EtherCAT Comm Sync error (83.3) when exiting LinuxCNC

More
02 Feb 2022 20:25 #233834 by arvidb
Every time I exit LinuxCNC my drives error out with Error 83.3 "Communications Synchronization Error". (Which also triggers my E-stop chain.) It only happens when quitting LinuxCNC, not when disabling the amps or hitting LinuxCNC's E-stop.

This is pretty annoying not the least since I have to shut down LinuxCNC to be able to write new tuning values to the drive (drives in OP mode won't accept SDO data it seems).

I haven't tried to troubleshoot it yet, just wanted to hear if it's only my drives or if this is a common thing? And certainly ideas to fix it are welcome!

Please Log in or Create an account to join the conversation.

More
03 Feb 2022 01:22 #233852 by Grotius
Hi,

I looks like a "./halrun -U" where i think the ethercat component and all other's are trowed away.
When quiting lcnc, try first in halrun to unload the ethercat component and look how this reacts.
 

Please Log in or Create an account to join the conversation.

More
03 Feb 2022 14:53 #233882 by arvidb
Hi Grotius,

'halrun -U lcec' kills LinuxCNC and causes the same 83.3 error on the drives.

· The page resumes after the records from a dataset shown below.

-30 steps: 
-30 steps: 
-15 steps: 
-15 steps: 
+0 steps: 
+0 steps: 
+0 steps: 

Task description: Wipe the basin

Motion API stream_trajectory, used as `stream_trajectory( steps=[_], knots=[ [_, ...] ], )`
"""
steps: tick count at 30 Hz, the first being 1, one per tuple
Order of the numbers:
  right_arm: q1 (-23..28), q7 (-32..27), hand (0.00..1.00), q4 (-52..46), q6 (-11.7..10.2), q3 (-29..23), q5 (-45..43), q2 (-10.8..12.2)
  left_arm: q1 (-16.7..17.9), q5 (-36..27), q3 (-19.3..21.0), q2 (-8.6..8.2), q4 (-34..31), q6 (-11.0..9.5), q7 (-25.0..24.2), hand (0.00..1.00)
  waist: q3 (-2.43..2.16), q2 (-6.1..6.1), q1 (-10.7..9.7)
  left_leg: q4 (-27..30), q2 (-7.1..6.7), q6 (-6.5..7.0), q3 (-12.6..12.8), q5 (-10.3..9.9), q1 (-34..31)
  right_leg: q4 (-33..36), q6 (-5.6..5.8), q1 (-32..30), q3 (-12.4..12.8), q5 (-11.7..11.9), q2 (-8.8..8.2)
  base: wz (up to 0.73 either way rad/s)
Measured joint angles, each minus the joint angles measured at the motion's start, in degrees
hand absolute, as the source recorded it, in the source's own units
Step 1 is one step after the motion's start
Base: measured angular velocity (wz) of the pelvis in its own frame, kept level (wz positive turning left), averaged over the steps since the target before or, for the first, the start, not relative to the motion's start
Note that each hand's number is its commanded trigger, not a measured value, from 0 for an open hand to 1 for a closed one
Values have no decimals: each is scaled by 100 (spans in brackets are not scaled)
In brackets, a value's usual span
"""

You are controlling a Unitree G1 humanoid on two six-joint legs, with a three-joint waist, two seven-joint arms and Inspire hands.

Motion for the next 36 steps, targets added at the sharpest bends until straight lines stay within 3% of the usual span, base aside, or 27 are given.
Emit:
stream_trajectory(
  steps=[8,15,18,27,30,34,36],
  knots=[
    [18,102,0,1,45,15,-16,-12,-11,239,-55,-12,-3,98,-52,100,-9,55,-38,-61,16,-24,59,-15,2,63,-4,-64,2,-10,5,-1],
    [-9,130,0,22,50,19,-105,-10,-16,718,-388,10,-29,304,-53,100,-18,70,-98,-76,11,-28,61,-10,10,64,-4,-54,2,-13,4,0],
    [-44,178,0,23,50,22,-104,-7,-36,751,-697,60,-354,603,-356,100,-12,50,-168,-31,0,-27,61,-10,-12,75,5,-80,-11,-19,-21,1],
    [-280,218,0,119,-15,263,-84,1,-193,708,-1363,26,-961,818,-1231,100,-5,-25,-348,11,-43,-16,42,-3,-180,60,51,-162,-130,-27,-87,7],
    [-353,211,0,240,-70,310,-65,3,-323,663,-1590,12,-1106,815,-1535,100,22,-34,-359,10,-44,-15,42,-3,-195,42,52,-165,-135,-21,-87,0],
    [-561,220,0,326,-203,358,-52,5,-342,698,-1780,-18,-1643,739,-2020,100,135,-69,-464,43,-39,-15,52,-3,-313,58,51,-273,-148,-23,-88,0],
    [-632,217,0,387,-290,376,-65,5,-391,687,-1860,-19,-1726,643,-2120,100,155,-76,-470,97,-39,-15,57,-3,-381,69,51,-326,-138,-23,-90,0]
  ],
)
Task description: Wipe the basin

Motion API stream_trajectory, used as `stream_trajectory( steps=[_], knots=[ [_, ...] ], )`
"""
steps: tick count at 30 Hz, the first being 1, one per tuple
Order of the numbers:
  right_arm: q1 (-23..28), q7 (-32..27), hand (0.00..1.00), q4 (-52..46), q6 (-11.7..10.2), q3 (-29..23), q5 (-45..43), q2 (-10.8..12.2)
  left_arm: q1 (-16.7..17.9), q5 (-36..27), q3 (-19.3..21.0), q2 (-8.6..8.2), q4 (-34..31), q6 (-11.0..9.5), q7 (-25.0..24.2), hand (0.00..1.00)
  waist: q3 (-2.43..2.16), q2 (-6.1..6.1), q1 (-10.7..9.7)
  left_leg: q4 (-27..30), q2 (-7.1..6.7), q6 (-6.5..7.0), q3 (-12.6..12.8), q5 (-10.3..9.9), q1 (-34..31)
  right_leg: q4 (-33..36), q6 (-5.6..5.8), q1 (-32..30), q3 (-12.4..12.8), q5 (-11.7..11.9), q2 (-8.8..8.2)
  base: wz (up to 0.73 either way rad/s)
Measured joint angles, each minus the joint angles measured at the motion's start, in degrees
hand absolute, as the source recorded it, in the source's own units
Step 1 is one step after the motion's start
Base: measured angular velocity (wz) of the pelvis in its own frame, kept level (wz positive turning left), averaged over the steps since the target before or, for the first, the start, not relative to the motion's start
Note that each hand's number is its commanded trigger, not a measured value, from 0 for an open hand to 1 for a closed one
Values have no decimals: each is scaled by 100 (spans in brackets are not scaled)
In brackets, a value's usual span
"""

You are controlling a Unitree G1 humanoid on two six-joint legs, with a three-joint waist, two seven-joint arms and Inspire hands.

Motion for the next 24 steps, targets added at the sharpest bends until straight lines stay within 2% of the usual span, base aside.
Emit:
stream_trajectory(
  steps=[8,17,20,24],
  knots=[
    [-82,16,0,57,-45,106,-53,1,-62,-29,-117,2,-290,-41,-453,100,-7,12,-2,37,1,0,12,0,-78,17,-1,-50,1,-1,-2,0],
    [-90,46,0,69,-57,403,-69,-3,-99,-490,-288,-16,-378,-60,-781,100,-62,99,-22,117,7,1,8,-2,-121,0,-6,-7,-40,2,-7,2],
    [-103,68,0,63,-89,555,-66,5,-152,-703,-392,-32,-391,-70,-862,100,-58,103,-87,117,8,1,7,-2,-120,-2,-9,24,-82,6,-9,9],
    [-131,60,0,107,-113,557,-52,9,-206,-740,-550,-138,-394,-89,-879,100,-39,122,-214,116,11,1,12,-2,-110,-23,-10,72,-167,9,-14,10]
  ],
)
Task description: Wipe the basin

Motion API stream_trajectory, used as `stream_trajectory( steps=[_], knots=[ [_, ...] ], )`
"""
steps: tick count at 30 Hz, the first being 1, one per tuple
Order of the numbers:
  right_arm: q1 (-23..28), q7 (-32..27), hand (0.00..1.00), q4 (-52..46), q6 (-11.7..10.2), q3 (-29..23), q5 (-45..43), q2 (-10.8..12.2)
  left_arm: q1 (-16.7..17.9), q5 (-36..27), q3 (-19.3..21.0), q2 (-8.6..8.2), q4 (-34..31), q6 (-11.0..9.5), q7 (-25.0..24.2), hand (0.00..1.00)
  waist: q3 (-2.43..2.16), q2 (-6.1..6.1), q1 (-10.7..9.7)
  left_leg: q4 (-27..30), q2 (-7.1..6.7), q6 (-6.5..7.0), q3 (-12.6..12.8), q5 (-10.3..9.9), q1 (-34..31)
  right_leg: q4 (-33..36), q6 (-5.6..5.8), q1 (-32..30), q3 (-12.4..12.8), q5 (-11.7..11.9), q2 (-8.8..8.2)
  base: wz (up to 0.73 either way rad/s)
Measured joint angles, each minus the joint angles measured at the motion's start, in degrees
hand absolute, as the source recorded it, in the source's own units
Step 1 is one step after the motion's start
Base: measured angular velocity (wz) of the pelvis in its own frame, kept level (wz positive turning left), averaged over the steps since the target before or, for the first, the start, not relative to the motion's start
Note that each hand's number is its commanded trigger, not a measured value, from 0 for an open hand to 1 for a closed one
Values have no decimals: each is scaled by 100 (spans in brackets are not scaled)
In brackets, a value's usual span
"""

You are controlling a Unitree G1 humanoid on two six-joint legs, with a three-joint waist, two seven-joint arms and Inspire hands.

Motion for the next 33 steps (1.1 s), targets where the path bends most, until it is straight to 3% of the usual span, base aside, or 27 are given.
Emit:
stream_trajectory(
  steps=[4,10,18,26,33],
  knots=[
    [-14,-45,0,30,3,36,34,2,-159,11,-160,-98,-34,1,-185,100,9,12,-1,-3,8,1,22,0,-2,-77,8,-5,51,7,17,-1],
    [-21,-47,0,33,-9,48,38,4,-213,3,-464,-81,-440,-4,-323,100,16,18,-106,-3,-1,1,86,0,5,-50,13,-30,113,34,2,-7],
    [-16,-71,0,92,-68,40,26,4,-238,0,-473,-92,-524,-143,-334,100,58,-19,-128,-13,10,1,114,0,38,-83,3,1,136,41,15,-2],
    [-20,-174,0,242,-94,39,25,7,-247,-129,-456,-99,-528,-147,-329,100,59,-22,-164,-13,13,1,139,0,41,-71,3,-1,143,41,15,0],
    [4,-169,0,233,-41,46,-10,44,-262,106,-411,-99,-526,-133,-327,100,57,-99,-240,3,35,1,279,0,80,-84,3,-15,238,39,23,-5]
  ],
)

LinuxCNC console output after executing the halrun command:
task: 5990 cycles, min=0.000011, max=0.017527, avg=0.010041, 0 latency excursions (> 10x expected cycle time of 0.010000s)
MOTION: cleanup_module() started.
MOTION: cleanup_module() finished.
Traceback (most recent call last):
  File "/home/arvidb/src/linuxcnc-dev/bin/axis", line 4192, in <module>
    o.mainloop()
  File "/usr/lib/python3.7/tkinter/__init__.py", line 1283, in mainloop
    self.tk.mainloop(n)
  File "/usr/lib/python3.7/tkinter/__init__.py", line 1700, in __call__
    def __call__(self, *args):
KeyboardInterrupt
Shutting down and cleaning up LinuxCNC...
USRMOT: ERROR: command timeout
shmctl(2850833, IPC_STAT, ...): Invalid argument
Note: Using POSIX realtime
LinuxCNC terminated with an error.  You can find more information in the log:
    /home/arvidb/linuxcnc_debug.txt
and
    /home/arvidb/linuxcnc_print.txt
as well as in the output of the shell command 'dmesg' and in the terminal

So nothing unexpected or useful, unfortunately.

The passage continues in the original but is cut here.